Fortunately, a subset of the AAML1031 patients were treated at centers that contribute to a separate Pediatric Health Information System (PHIS) database, allowing us to assess ACT administration via PHIS billing data. While the data are rich, they pose several impediments to estimation. First, ACT administration is not randomized but modified as needed according to the patient’s clinical status at each treatment course. Thus, its effect on survival is confounded by time-varying variables such as EF and other information available just ahead of each treatment decision. Second, while each subject receives at most four treatment courses, the timing of the courses vary by subject. This is partially because chemotherapy causes prolonged neutropenia. Subjects initiate the next course after they achieve hematologic recovery and are clinically stable. Since patients with longer recovery times may have greater toxicities, the waiting times between treatment courses may be informative of subsequent ACT decision and survival. Third, patients may die or drop out of the study before completing the full sequence so that the total number of treatment courses varies across patients as well.

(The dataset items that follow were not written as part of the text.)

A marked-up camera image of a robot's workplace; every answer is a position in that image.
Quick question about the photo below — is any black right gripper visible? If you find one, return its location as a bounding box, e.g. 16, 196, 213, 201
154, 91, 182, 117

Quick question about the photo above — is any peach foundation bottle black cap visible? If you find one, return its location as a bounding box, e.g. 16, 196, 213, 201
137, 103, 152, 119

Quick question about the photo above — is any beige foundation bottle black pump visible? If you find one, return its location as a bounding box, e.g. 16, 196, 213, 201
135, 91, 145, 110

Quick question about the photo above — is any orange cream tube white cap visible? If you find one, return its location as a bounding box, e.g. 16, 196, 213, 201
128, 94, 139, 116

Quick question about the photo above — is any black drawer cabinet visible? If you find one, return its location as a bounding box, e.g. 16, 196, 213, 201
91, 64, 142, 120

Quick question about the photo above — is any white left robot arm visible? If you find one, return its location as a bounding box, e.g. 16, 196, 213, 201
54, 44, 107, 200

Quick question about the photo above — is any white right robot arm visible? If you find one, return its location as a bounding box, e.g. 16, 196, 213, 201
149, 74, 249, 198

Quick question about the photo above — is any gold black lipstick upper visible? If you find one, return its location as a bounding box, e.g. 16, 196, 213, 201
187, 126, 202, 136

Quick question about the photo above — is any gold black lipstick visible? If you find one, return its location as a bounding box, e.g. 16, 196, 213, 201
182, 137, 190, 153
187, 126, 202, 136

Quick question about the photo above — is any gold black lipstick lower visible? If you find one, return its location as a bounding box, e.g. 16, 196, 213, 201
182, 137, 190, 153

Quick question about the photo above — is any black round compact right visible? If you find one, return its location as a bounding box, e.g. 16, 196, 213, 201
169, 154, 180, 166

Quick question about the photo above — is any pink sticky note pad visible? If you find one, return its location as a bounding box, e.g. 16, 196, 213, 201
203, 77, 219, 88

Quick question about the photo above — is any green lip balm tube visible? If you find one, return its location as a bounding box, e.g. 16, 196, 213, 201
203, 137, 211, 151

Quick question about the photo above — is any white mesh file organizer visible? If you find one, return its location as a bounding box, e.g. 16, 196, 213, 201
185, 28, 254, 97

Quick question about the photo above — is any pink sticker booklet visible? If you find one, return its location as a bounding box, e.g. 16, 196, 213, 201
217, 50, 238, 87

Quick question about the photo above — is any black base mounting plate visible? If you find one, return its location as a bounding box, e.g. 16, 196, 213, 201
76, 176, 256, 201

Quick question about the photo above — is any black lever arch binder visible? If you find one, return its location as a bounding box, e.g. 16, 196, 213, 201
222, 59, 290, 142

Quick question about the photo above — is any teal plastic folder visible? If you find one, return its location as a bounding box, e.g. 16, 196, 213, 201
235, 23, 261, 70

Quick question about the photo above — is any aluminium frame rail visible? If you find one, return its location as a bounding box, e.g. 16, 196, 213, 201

Naive approaches such as restricting the analysis to only subjects who have survived through the full treatment sequence will generally yield a biased subset (likely systematically healthier) of subjects. While causal estimation and optimization with time-varying treatment sequences have been discussed for some time (Robins, 1986; Murphy, 2003), Bayesian nonparametric (BNP) estimation strategies in particular have only recently grown in popularity. A key draw of BNP is the ability to leverage flexible models for the data-generating process while producing a single posterior distribution over the target estimand for inference. Moreover, the benefit of full posterior inference is that simulations from the posterior of the parameters governing the data-generating process can be transformed to do inference about functionals of interest—such as marginal survival probabilities, optimal treatment thresholds, etc Existing BNP methods cannot handle all of these complexities at once. For instance, Xu et al. (2016) proposed a BNP model for sequential AML treatments, however their setting only required adjustment for a single set of baseline confounders whereas we allow for time-varying confounders such as EF. Guan et al. (2020) develop Bayesian methods for optimizing a value function based on a proportion outcome which was not subject to right-censoring. In contrast, we focus on right-censored survival outcomes. While Hua et al. (2021) also develop a Bayesian model for survival outcomes, where all treatment decision points are before the observed time on study and a parametric proportional hazard models are used. In our setting, we allow for death between treatment decision points since not all subjects survive through the entire sequence. Moreover, we develop flexible, semiparametric waiting time models. Rodriguez Duque et al. (2022) develop a Bayesian semiparametric marginal structural model approach for inferring optimal treatment sequences in a setting where a single outcome is observed after completion of the treatment decision sequence and the timing between the treatment sequence does not vary across subjects. In our setting, however, timing varies across subjects and is potentially informative. Moreover, patients may be censored before completion of the sequence so that the survival outcome is not observed.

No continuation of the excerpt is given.